Directions for this task
Below is a listing from which only part is wanted; return exactly the lines from the one with "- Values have" up to and including the one with "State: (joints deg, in".

Data segment
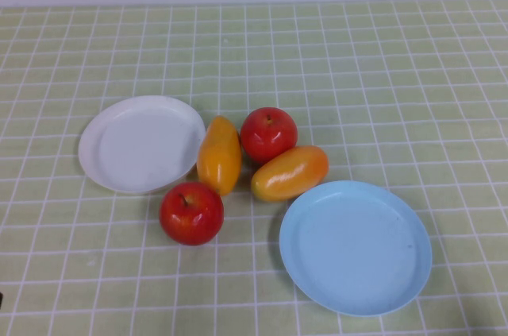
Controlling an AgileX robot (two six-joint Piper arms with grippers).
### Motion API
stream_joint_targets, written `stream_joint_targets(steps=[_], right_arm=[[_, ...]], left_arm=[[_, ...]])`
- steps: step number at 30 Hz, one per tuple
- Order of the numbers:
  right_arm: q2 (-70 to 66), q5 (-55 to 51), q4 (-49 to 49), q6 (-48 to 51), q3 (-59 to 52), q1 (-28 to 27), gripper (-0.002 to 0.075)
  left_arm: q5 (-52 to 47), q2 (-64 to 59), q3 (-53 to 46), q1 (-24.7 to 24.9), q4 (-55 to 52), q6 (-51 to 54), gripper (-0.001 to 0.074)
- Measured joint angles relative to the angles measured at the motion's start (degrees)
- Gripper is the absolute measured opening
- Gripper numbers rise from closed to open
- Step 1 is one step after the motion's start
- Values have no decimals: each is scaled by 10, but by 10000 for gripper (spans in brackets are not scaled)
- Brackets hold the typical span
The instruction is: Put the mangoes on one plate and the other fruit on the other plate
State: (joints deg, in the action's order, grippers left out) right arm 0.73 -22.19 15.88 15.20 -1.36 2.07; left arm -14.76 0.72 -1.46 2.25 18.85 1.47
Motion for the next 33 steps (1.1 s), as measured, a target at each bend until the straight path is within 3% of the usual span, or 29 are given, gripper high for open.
stream_joint_targets(steps=[6,15,23,33], right_arm=[[0,0,0,0,0,0,-15],[0,0,0,0,0,0,-16],[0,0,0,0,0,0,-15],[0,0,0,0,0,0,-15]], left_arm=[[60,0,0,0,183,-1,2],[75,0,5,0,211,-1,1],[-49,-121,148,0,159,31,1],[-303,-390,375,0,111,127,1]])
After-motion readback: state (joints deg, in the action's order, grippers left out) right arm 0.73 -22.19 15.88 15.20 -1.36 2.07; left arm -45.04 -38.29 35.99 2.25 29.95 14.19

Task solution
- Values have no decimals: each is scaled by 10, but by 10000 for gripper (spans in brackets are not scaled)
- Brackets hold the typical span
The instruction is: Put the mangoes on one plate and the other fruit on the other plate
State: (joints deg, in the action's order, grippers left out) right arm 0.73 -22.19 15.88 15.20 -1.36 2.07; left arm -14.76 0.72 -1.46 2.25 18.85 1.47

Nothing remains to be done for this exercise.